Frances Sally Cote (“Cote”) has filed a two-count Complaint against Eagle Stores, Inc. (“Eagle”) and Retail Clerks Union Local 1504 (“Union”) based on her allegedly wrongful discharge from employment with Eagle. Count I charges that Union breached its duty of fair representation. Count II claims that Eagle violated the terms of a collective bargaining agreement. Both defendants have moved for summary judgment. For the reasons stated in this memorandum opinion and order each motion is granted.

Duty of Fair Representation

Cote was employed as a cashier at one of Eagle’s stores. On March 21, 1980 an assistant manager stopped her as she left the store at the end of her regular work day. She had in her possession two cartons of cigarettes for which she was unable to produce a receipt. Cote vigorously asserted then, as she does now, that she paid for the cigarettes but simply lost the receipt. After investigation Eagle decided to discharge Cote.

Union filed a grievance on Cote’s behalf, but it was denied. Union then had but did not exercise the right, under its collective bargaining agreement with Eagle, to take the matter to arbitration. Cote contends that Union breached its duty of fair representation (1) in its representation of her during the grievance and (2) by its decision not to seek arbitration.

As Judge Cudahy of our Court of Appeals recently stated, Baker v. Amsted Industries, Inc., 656 F.2d 1245 (7th Cir. 1981):

Although the fair representation doctrine has been part of our jurisprudence for nearly four decades, its scope has not been easily susceptible to precise delineation.

That statement proved an understatement when just ten days later another panel' of the Court (with Judge Cudahy concurring only in the result but not in the analysis) abruptly changed its interpretation of the doctrine in Hoffman v. Lonza, Inc., 658 F.2d 519 (7th Cir. 1981).1

Pre-Hoffman the Seventh Circuit’s definitive discussion of the subject had been in Baldini v. Local Union No. 1095, 581 F.2d 145, 150-51 (7th Cir. 1978):

Under Vaca v. Sipes, supra, 386 U.S. [171] at 190, 87 S.Ct. [903] at 916 [17 L.Ed.2d 842], a union breaches its duty of fair representation when its conduct towards the member is “arbitrary, discriminatory, or in bad faith.” It is noted that the standard is disjunctive. Vaca expressly rejected an argument that only obvious breaches such as discrimination or hostile treatment would be actionable.5 A union may not “arbitrarily ignore a meritorious grievance or process it in a perfunctory fashion.”

Baldin's exposition was reinforced in Miller v. Gateway Transportation Co., Inc., 616 F.2d 272, 277 n.11 (7th Cir. 1980):

Although evidence of intentionally hostile or invidious action by a union is clearly relevant in determining whether the duty of fair representation has been breached, the duty may be breached without scienter on the part of the union. “[P]atently wrongful conduct such as racial discrimination or personal hostility” is not the sole measure of what is prohibited. . . . A union also breaches its duty when it [886]*886arbitrarily ignores or perfunctorily processes a grievance.
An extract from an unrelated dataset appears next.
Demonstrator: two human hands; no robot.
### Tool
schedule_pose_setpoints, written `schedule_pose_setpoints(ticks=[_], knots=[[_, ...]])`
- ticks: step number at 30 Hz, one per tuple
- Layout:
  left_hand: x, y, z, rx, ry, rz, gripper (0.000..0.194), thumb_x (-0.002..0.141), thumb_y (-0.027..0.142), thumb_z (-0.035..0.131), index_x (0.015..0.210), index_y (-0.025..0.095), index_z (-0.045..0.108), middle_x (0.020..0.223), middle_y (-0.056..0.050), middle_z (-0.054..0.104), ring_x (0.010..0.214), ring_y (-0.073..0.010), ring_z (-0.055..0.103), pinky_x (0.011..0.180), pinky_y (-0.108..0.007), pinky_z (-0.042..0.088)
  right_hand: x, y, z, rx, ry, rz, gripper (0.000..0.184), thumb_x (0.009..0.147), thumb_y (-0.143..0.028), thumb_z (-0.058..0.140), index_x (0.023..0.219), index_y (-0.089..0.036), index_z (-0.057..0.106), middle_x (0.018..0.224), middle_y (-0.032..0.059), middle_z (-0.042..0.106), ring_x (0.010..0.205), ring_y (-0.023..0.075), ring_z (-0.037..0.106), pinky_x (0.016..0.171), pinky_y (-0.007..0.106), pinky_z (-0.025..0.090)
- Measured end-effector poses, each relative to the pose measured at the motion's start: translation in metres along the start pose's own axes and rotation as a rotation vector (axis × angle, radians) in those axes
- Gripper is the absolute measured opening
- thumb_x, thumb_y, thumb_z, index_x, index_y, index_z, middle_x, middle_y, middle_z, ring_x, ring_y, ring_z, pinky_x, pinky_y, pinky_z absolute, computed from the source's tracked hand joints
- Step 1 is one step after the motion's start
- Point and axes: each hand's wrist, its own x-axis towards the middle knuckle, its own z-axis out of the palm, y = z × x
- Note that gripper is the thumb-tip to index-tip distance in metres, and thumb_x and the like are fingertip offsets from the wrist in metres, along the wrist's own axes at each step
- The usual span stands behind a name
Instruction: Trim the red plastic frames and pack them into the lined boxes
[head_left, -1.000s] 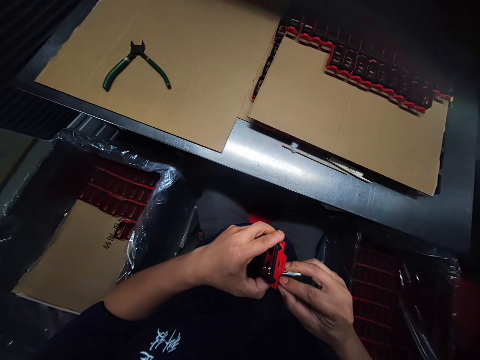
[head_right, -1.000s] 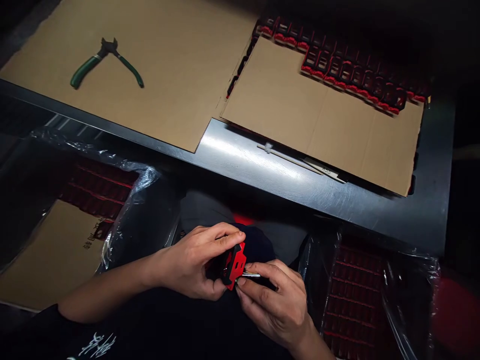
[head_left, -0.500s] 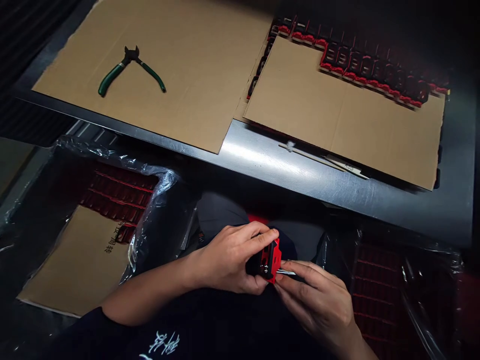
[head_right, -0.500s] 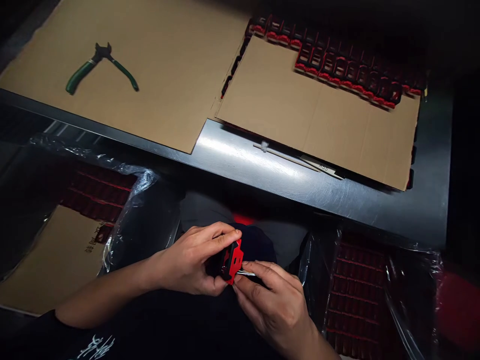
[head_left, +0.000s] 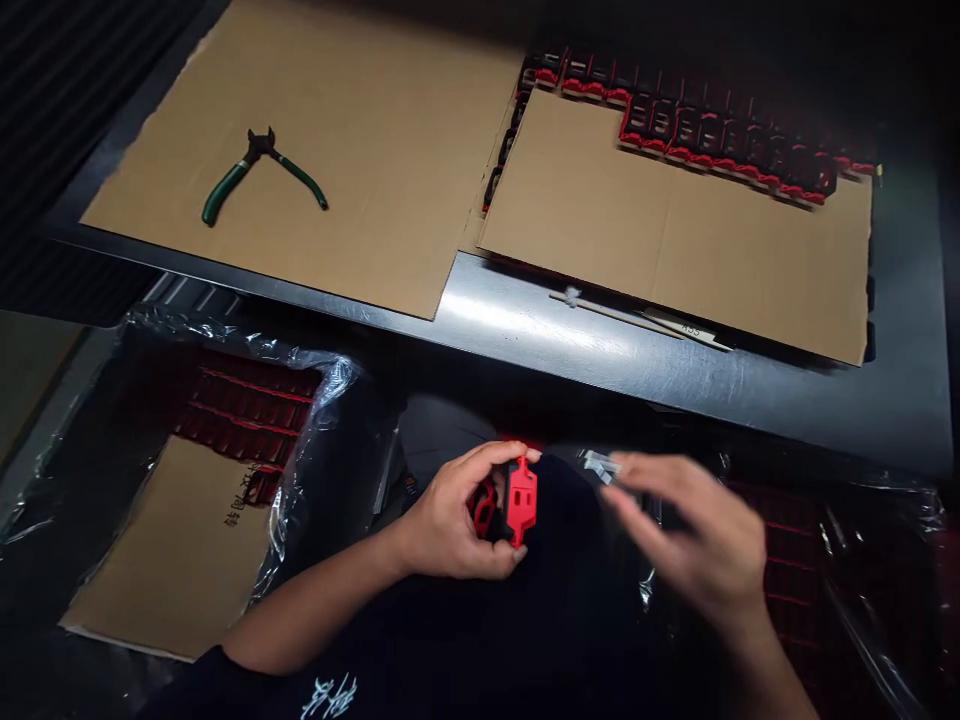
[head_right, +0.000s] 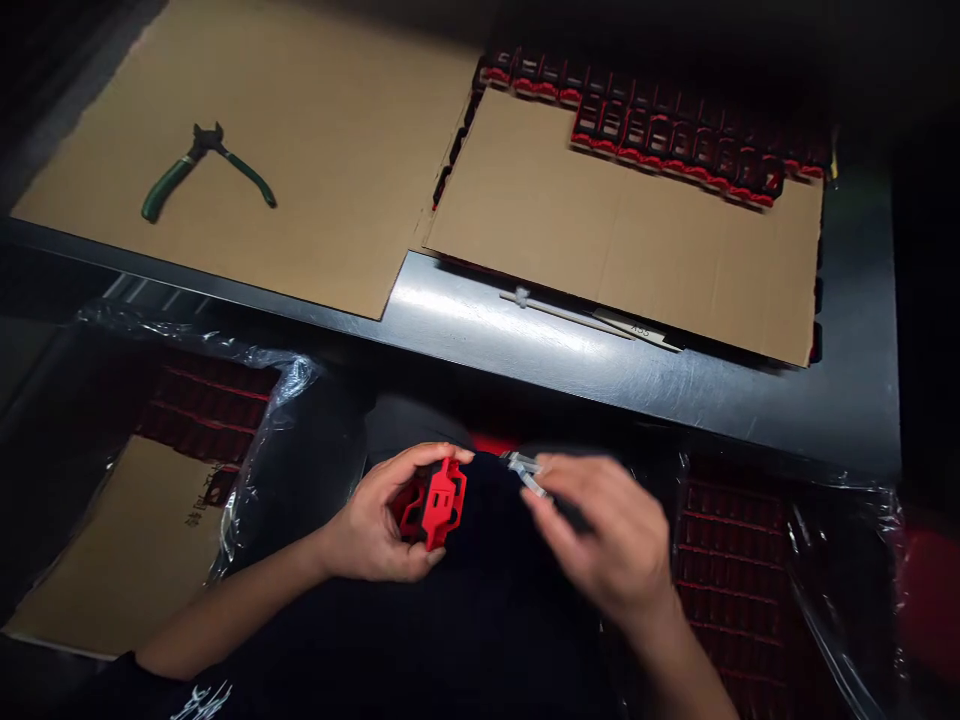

But the Hoffman Court distinguished those two cases and provided the Seventh Circuit’s most recent exposition of the obligation of fair representation (at 521):

Neither of these cases hold that the “arbitrary” conduct of Vaca may be anything less than an intentional wrongdoing, although the dicta of footnote 5 in Baldini, 581 F.2d at 150, makes that statement. The Supreme Court has made it clear that the employees’ judicial remedy for “unfair representation” is not based on concepts of due process. Rather, “the duty of fair representation was judicially evolved ... to enforce fully the important principle that no individual union member may suffer invidious, hostile treatment at the hands of his co-workers.” [Amalgamated Association of Street, Electric Railway and Motor Coach Employees of America v. ] Lockridge, supra [403 U.S. 274] at 301 [91 S.Ct. 1909 at 1925, 29 L.Ed.2d 473 (1971)]. The remedy for a failure to fairly represent “carries with it the need to adduce substantial evidence of discrimination that is intentional, severe, and unrelated to legitimate union objectives.” Id.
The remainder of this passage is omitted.